The term "alkoxy" described in the specification means a monovalent radical in which oxygen and alkyl are bonded together, where "alkyl" is as defined above. Examples of such alkoxy include, but are not limited to, methoxy, ethoxy, isopropoxy, butoxy, isobutoxy, t-butoxy, and the like.

The term "haloalkyl" described in the specification means an alkyl radical substituted with a halogen atom as defined above, and examples of haloalkyl include fluoromethyl, difluoromethyl, trifluoromethyl, fluoroethyl, and difluoroethyl , Bromopropyl, and the like.

The term "aryl" described in the specification is an organic radical derived from an aromatic hydrocarbon by removal of one hydrogen, and is preferably a single or fused ring containing 4 to 7, preferably 5 or 6 ring atoms in each ring.
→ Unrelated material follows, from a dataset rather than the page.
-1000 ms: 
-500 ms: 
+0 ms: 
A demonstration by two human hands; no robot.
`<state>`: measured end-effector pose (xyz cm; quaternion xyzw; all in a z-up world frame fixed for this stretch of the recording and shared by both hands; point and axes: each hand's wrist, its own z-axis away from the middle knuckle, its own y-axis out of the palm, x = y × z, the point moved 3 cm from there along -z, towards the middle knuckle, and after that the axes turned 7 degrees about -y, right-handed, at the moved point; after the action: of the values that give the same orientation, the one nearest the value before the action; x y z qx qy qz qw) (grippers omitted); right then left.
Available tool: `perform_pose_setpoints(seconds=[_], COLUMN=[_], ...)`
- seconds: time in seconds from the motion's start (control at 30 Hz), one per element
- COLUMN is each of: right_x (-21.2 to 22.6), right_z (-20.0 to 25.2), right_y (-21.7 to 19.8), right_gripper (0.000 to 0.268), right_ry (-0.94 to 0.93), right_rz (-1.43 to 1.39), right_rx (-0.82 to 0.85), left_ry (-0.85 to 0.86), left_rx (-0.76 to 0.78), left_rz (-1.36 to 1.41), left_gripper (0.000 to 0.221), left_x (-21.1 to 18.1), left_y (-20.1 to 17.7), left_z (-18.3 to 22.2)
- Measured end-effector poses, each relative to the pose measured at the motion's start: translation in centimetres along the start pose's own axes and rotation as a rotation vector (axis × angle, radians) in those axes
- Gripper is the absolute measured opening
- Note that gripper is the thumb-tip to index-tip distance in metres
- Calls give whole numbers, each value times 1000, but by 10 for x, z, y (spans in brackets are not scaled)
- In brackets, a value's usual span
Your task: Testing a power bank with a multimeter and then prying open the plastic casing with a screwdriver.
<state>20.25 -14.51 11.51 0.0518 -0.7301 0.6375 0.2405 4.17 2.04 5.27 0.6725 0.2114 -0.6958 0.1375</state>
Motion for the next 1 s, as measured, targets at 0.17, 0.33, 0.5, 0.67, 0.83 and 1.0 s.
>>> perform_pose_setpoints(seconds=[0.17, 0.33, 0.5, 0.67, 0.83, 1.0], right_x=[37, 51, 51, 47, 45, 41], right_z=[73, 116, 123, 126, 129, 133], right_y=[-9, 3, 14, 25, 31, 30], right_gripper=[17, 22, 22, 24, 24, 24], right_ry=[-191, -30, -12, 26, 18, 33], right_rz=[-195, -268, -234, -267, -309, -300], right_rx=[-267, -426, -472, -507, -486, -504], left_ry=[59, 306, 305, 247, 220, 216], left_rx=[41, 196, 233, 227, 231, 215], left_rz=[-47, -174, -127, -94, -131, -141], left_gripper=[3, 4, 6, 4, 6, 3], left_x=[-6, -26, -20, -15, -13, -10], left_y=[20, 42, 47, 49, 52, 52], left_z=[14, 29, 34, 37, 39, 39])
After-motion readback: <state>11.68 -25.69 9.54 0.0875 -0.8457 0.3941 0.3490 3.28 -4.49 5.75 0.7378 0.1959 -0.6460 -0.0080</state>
It includes a system, and includes a form in which a plurality of aryls are connected by a single bond. Specific examples include, but are not limited to, phenyl, naphthyl, biphenyl, anthryl, indenyl, fluorenyl, and the like.

The term "arylalkyl" described in the specification means an alkyl radical substituted with an aryl radical as defined above. Examples of such arylalkyl radicals include, but are not limited to, benzyl and the like.

The present invention can be used for supercritical fluid dyeing such as polyester fiber, synthetic fiber and polyester blend fiber, and relates to azo-based disperse dyes for supercritical fluid dyeing having excellent light fastness, wash fastness, sweat fastness, and various physical properties will be.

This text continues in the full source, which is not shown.